Page 1 of 1

unicode unprintable character for regex

Posted: Fri Jul 06, 2007 11:11 am
by pppswing
Hi,

I need to get the norwegian link for interwiki in wikipedia.
So I made a pattern to use with preg_match().

At begining I put this :
$no_pattern='/<li class="interwiki-no"><a href="(.*)">Norsk \(b/u';


But it doesn't work, there is an unprintable utf8 character between ">" and "Norsk" in wikipedia :?

The hex code are E2 80 AA, so there is 3 hex caracters this correspond to Left-to-Right Embedding, U+202A.

I don't know how to complete my pattern to make it work properly.

Thanks.
:D

Posted: Fri Jul 06, 2007 12:07 pm
by superdezign
Put in a one character wild card.

Posted: Fri Jul 06, 2007 12:27 pm
by pppswing
I tried a '.'
But it didn't make it.

Posted: Fri Jul 06, 2007 12:30 pm
by volka
Can we see this <a> element somewhere live and in action?
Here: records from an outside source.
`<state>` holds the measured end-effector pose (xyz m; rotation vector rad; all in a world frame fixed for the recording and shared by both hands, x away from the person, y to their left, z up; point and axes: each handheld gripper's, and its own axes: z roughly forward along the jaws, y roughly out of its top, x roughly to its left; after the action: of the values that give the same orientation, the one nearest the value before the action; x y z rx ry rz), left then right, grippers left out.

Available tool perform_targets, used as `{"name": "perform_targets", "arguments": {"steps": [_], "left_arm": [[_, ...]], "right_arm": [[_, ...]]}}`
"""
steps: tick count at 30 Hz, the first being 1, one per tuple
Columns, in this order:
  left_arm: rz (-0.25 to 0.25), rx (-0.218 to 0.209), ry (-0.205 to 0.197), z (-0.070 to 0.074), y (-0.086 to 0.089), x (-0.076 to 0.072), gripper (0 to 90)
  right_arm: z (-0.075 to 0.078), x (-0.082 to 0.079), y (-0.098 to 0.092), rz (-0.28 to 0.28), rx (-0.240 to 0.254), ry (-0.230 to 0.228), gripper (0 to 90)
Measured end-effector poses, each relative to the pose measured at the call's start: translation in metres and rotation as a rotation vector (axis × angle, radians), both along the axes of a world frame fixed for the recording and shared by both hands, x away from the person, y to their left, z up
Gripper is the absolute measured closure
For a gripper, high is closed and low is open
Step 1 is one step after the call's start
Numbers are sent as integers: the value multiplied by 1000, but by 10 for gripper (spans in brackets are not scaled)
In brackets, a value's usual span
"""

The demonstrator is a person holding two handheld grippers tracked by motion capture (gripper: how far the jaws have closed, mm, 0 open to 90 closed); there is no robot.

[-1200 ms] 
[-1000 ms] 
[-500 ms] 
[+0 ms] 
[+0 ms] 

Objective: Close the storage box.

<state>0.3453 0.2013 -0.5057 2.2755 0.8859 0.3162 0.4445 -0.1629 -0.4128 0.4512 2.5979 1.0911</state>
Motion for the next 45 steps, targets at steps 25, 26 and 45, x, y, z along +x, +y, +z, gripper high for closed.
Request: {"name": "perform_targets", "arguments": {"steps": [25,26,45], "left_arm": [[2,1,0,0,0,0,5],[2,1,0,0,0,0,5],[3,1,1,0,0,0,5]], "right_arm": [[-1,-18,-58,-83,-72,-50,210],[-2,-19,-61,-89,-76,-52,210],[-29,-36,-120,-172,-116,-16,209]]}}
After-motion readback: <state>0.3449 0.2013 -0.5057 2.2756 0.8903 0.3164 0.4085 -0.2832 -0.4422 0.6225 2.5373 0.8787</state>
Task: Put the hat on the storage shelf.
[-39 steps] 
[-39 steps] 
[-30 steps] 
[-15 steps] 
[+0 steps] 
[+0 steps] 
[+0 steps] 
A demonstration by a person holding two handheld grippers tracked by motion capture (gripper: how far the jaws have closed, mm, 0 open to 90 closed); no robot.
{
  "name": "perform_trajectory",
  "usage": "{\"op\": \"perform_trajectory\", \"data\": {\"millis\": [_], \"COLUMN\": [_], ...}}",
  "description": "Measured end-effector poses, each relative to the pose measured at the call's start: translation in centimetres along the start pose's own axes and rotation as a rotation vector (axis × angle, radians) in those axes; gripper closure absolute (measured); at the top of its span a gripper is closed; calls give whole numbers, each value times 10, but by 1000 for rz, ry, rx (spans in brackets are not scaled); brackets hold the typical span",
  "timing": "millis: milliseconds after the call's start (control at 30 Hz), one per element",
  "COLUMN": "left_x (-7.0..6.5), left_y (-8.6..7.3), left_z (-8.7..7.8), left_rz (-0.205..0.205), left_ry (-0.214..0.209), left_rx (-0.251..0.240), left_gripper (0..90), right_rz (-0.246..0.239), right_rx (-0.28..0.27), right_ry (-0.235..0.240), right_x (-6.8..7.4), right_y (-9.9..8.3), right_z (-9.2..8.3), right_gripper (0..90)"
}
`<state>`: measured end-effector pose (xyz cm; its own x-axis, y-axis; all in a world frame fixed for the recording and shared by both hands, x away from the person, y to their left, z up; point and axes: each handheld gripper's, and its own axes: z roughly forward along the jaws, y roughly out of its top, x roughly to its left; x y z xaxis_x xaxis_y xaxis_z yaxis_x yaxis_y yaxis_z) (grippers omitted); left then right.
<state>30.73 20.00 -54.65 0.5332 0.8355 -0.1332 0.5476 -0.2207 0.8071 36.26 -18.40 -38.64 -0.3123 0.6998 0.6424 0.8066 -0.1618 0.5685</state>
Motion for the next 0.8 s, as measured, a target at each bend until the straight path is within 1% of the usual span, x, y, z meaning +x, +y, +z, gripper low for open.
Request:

Posted: Fri Jul 06, 2007 12:37 pm
by pppswing
I just fix it, as the 3 characters described correspond to an extended Unicode sequence, I put /X to fix it.

It's in php pattern syntax doc:


Unicode character properties

Since PHP 4.4.0 and 5.1.0, three additional escape sequences to match generic character types are available when UTF-8 mode is selected. They are:

\p{xx}
a character with the xx property
\P{xx}
a character without the xx property
\X
an extended Unicode sequence